### WORK INSTRUCTION
The material below has pictures in it. Set down only the lines from the line containing "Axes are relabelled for" through the line containing "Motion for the", word for word, and leave the pictures behind.

### DATASET CONTENT
──────────
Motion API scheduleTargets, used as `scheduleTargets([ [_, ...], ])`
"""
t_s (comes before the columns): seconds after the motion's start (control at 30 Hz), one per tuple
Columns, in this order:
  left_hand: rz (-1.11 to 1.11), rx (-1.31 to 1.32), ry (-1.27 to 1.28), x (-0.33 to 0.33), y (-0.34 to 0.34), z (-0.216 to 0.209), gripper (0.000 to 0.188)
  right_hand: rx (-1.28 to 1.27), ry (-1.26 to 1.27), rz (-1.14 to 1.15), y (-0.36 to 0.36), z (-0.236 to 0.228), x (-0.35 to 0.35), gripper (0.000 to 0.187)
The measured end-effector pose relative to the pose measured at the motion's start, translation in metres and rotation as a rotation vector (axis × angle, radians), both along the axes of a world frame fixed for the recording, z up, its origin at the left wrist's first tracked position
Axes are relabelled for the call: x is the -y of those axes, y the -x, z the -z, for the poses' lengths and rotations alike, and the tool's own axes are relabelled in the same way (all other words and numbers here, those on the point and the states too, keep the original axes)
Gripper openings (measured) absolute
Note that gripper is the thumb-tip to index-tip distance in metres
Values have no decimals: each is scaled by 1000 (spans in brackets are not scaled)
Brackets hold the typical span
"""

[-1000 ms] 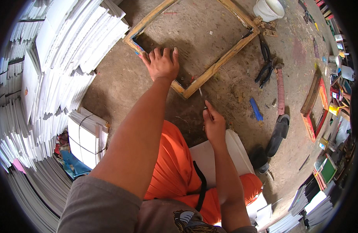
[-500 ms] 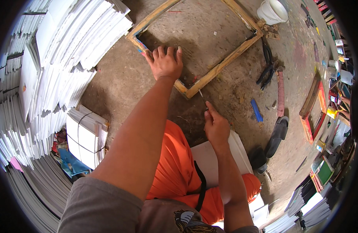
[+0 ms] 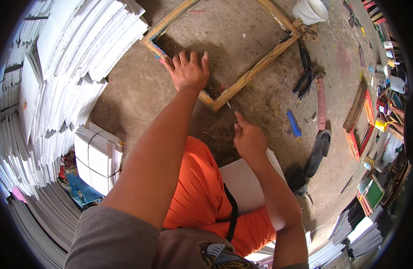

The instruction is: The person sits on the floor and uses a screwdriver to tighten screws on a rectangular wooden frame. The person holds the frame steady with one hand while manipulating the screwdriver with the other, working along the edges of the frame.

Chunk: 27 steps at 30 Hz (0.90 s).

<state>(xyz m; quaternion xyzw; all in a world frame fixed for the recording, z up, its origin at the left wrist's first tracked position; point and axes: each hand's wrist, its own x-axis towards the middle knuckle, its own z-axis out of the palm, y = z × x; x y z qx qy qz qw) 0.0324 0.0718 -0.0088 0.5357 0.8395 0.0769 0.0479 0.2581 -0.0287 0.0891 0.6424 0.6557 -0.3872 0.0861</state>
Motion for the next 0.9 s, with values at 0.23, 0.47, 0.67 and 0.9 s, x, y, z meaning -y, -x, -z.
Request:
scheduleTargets([
  [0.23, -20, 31, 32, -3, 3, -4, 56, 21, -217, -105, -10, 6, 3, 43],
  [0.47, -19, 45, 19, -1, 2, -1, 57, -132, -218, 60, -11, 14, 17, 39],
  [0.67, -23, 32, 37, -3, 3, -1, 57, -139, -217, 49, -14, 13, 15, 40],
  [0.9, -23, 45, 12, -2, 4, 0, 55, -121, -218, 46, -16, 16, 17, 41],
])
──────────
### REPLY TO THE TASK
Axes are relabelled for the call: x is the -y of those axes, y the -x, z the -z, for the poses' lengths and rotations alike, and the tool's own axes are relabelled in the same way (all other words and numbers here, those on the point and the states too, keep the original axes)
Gripper openings (measured) absolute
Note that gripper is the thumb-tip to index-tip distance in metres
Values have no decimals: each is scaled by 1000 (spans in brackets are not scaled)
Brackets hold the typical span
"""

[-1000 ms] 
[-500 ms] 
[+0 ms] 

The instruction is: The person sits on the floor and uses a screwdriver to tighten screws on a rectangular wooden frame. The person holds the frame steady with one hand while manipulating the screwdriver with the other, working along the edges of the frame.

Chunk: 27 steps at 30 Hz (0.90 s).

<state>(xyz m; quaternion xyzw; all in a world frame fixed for the recording, z up, its origin at the left wrist's first tracked position; point and axes: each hand's wrist, its own x-axis towards the middle knuckle, its own z-axis out of the palm, y = z × x; x y z qx qy qz qw) 0.0324 0.0718 -0.0088 0.5357 0.8395 0.0769 0.0479 0.2581 -0.0287 0.0891 0.6424 0.6557 -0.3872 0.0861</state>
Motion for the next 0.9 s, with values at 0.23, 0.47, 0.67 and 0.9 s, x, y, z meaning -y, -x, -z.

This exercise has been answered in full.